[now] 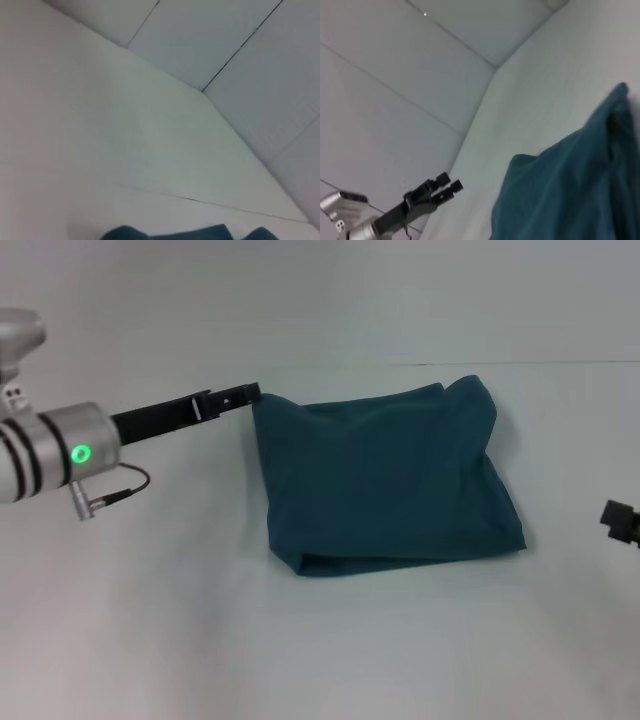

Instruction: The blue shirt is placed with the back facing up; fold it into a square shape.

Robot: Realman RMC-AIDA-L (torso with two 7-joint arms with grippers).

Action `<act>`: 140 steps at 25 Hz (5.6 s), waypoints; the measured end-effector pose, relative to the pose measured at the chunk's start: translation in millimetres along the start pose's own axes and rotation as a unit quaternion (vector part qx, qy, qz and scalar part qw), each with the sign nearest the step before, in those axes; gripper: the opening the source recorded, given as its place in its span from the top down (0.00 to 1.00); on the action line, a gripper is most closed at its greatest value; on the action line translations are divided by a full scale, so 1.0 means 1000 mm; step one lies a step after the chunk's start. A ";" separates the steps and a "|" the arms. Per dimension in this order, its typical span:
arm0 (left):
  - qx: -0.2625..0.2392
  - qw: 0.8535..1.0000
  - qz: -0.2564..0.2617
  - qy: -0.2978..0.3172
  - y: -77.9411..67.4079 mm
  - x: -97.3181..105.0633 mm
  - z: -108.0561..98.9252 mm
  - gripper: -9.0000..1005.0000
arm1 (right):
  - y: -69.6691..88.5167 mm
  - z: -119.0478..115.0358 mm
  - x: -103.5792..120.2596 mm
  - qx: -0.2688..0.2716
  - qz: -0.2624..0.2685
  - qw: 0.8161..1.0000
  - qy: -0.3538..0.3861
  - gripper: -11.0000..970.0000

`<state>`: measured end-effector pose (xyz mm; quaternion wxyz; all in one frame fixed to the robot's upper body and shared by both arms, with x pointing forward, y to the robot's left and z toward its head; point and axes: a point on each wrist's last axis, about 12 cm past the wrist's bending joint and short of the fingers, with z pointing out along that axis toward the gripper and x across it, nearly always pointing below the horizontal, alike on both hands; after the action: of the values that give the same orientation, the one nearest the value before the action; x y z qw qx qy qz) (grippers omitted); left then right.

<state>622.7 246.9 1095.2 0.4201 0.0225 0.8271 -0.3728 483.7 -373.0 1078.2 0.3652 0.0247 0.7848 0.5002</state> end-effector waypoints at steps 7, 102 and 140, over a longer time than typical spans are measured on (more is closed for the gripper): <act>-0.049 0.993 0.106 0.013 -0.024 0.001 0.049 0.15 | -0.002 -0.010 0.015 -0.014 0.002 1.000 0.011 0.07; -0.157 0.987 0.030 -0.009 0.008 0.017 0.039 0.93 | -0.005 0.018 0.005 -0.016 0.009 1.000 0.010 0.07; -0.030 0.947 -0.299 0.114 0.023 0.067 -0.042 0.34 | -0.005 0.014 -0.001 -0.011 0.014 1.000 0.015 0.07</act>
<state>559.0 271.2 1049.5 0.1923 -0.1965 0.8491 -0.4510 494.5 -365.0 1070.9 0.3466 0.0238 0.7845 0.5136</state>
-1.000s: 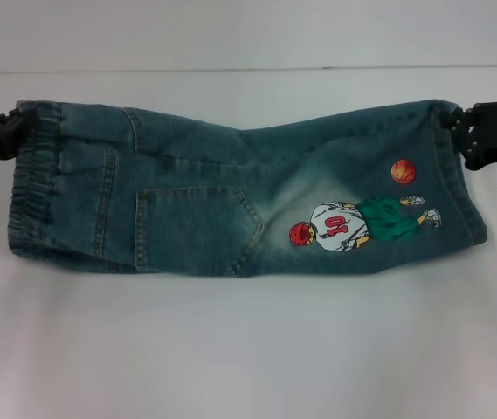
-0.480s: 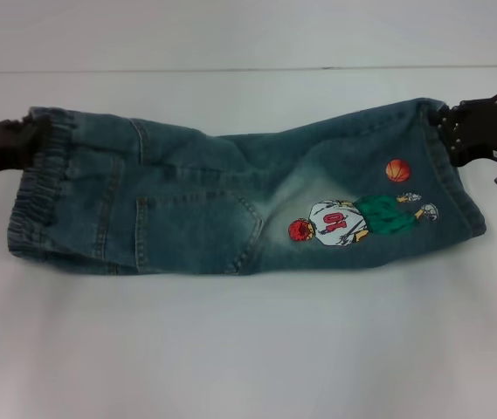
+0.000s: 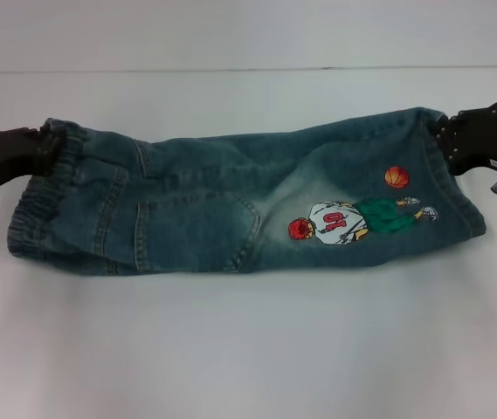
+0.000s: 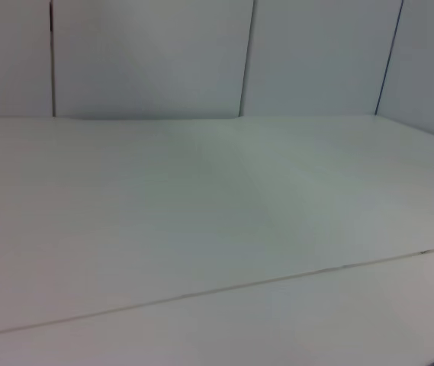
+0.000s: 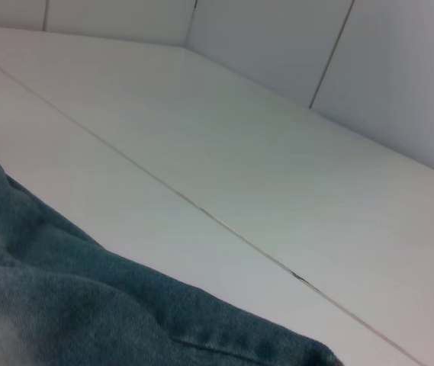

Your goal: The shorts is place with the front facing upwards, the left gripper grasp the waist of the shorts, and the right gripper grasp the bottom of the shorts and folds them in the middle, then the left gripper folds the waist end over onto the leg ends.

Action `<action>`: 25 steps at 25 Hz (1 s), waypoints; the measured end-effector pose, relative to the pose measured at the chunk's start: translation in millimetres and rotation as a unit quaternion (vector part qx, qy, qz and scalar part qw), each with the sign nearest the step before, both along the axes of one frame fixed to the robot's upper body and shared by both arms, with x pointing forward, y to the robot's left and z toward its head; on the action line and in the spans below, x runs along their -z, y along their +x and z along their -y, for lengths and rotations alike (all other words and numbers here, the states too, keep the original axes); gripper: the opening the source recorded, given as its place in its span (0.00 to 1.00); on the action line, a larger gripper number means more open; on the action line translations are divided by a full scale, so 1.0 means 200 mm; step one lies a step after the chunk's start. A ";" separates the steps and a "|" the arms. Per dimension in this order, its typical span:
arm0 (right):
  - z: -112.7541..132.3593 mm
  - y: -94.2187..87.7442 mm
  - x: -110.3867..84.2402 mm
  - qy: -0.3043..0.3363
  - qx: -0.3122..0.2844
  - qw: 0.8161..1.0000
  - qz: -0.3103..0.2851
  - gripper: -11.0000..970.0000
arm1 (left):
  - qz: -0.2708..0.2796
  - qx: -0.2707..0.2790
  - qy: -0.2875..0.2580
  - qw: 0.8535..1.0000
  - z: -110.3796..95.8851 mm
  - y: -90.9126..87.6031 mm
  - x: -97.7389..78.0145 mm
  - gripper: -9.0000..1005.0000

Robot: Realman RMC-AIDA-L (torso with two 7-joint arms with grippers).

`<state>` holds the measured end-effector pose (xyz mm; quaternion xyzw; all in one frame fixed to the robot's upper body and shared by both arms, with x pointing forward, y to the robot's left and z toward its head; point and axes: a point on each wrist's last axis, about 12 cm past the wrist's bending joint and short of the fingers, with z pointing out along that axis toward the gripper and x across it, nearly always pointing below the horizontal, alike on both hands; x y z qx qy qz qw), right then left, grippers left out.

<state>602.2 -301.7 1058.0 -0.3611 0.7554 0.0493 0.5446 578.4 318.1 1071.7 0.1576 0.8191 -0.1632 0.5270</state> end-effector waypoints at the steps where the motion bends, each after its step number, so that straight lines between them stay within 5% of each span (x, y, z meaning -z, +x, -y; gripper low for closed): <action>1: 0.00 0.00 0.00 0.001 0.001 1.000 0.001 0.04 | 0.000 -0.001 0.002 1.000 0.01 0.01 0.00 0.10; 11: -0.03 0.01 0.02 0.000 0.003 1.000 -0.009 0.07 | 0.006 -0.010 0.023 1.000 0.00 0.03 0.01 0.13; 15: -0.03 0.02 0.02 -0.008 0.006 1.000 -0.012 0.16 | -0.001 -0.021 0.037 0.999 0.00 0.04 0.02 0.36; 25: -0.01 0.01 0.03 -0.001 0.021 1.000 -0.010 0.60 | -0.011 -0.017 0.076 0.997 -0.01 0.04 0.04 0.55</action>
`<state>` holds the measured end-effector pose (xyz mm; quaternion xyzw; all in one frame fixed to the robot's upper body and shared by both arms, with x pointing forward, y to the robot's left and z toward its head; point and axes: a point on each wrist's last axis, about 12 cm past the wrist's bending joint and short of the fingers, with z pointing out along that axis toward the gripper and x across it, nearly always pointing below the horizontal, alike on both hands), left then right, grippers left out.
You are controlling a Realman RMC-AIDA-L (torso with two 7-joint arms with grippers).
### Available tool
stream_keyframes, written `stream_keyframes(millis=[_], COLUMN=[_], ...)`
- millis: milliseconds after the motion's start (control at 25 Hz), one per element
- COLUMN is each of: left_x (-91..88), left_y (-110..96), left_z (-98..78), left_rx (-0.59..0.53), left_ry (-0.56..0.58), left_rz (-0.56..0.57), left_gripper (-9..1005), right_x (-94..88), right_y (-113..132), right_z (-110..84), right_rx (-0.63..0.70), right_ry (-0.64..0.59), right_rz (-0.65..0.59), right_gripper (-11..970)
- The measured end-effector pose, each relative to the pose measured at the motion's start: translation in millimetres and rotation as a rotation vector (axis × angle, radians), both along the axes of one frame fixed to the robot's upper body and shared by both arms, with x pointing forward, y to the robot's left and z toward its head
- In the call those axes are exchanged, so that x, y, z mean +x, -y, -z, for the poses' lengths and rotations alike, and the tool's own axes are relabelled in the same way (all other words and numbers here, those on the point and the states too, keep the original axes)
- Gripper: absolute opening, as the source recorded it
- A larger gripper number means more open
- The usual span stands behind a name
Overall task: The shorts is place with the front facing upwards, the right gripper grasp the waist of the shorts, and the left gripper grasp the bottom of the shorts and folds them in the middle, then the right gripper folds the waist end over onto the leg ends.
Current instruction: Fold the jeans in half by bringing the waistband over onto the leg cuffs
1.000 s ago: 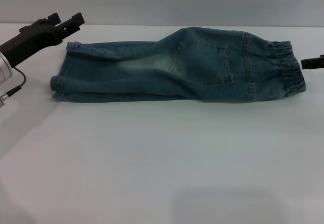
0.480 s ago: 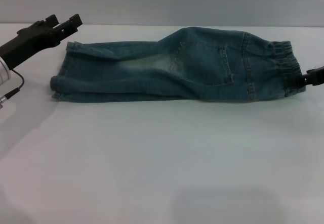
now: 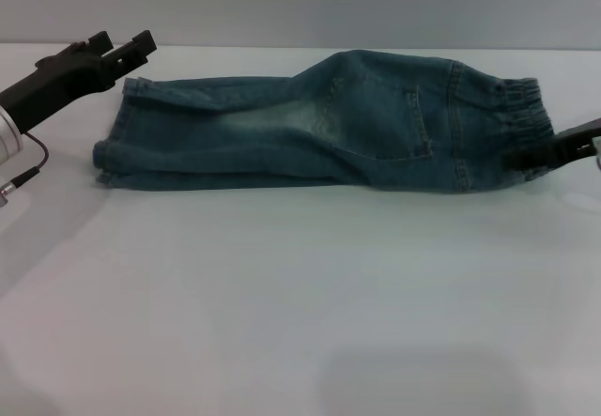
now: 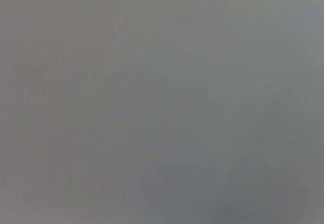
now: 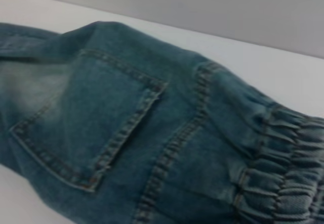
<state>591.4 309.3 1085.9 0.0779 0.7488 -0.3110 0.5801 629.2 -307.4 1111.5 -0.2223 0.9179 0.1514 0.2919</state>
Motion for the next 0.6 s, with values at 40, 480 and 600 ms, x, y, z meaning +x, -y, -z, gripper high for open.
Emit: stream_keyframes(millis=[40,480,600], left_x=[-0.1,-4.6,-5.4], left_y=[0.1,-4.0,-4.8], left_z=[0.2,4.1,4.9], left_rx=[0.000,0.003,0.004], left_ry=[0.000,-0.008,-0.010], left_rz=[0.000,-0.011,-0.014], left_gripper=[811,810,810], right_x=[0.8,5.0,6.2], right_y=[-5.0,-17.3,-17.9], right_z=[0.0,-9.5,-10.5], right_rx=[0.002,0.018,0.015], right_ry=[0.001,0.049,0.062], right_rz=[-0.012,-0.028,-0.022], right_gripper=[669,665,664])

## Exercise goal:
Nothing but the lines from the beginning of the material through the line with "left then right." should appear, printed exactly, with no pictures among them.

## Written answer:
[now] 

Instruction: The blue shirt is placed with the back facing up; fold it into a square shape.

Robot: Realman RMC-AIDA-L (torso with two 7-joint arms with grippers).

Action `<act>`: 140 steps at 25 Hz (5.6 s), waypoints; the measured end-effector pose, relative to the pose measured at the chunk's start: translation in millimetres along the start pose's own axes and rotation as a unit quaternion (vector part qx, qy, qz and scalar part qw), each with the sign nearest the step before, in those axes; gripper: the opening the source recorded, given as its place in its span from the top down (0.00 to 1.00); on the action line, a gripper is most closed at its greatest value; on the action line translations are divided by a full scale, so 1.0 means 1000 mm; step one lies a step after the chunk's start. A ";" separates the steps and a "|" the arms. Per dimension in this order, its typical span:
arm0 (left):
  - qx: -0.2625..0.2392
  - qw: 0.8535..1.0000
  - qz: -0.2564..0.2617
  - qy: -0.2978..0.3172
  - y: -77.9411..67.4079 mm
  - x: -97.3181..105.0633 mm
  - z: -108.0561..98.9252 mm
  - gripper: -9.0000..1005.0000
arm1 (right):
  - y: -69.6691..88.5167 mm
  - z: -119.0478..115.0358 mm
  - x: -103.5792..120.2596 mm
  - qx: -0.2688..0.2716
  - qz: -0.2624..0.2685
  - qw: 0.8161..1.0000
  - qy: -0.3538..0.3861
  - gripper: -11.0000..970.0000

`<state>`: measured end-effector pose (xyz mm; quaternion wxyz; all in one frame fixed to the robot's upper body and shared by both arms, with x pointing forward, y to the robot's left and z toward its head; point and axes: a point on each wrist's last axis, about 12 cm past the wrist's bending joint and short of the fingers, with z pointing out along that axis toward the gripper and x across it, nearly always pointing below the horizontal, alike on both hands; after the action: of the values that give the same orientation, the one nearest the value before the action; x y z qw qx qy qz) (grippers omitted); left then right.

This answer is complete as written.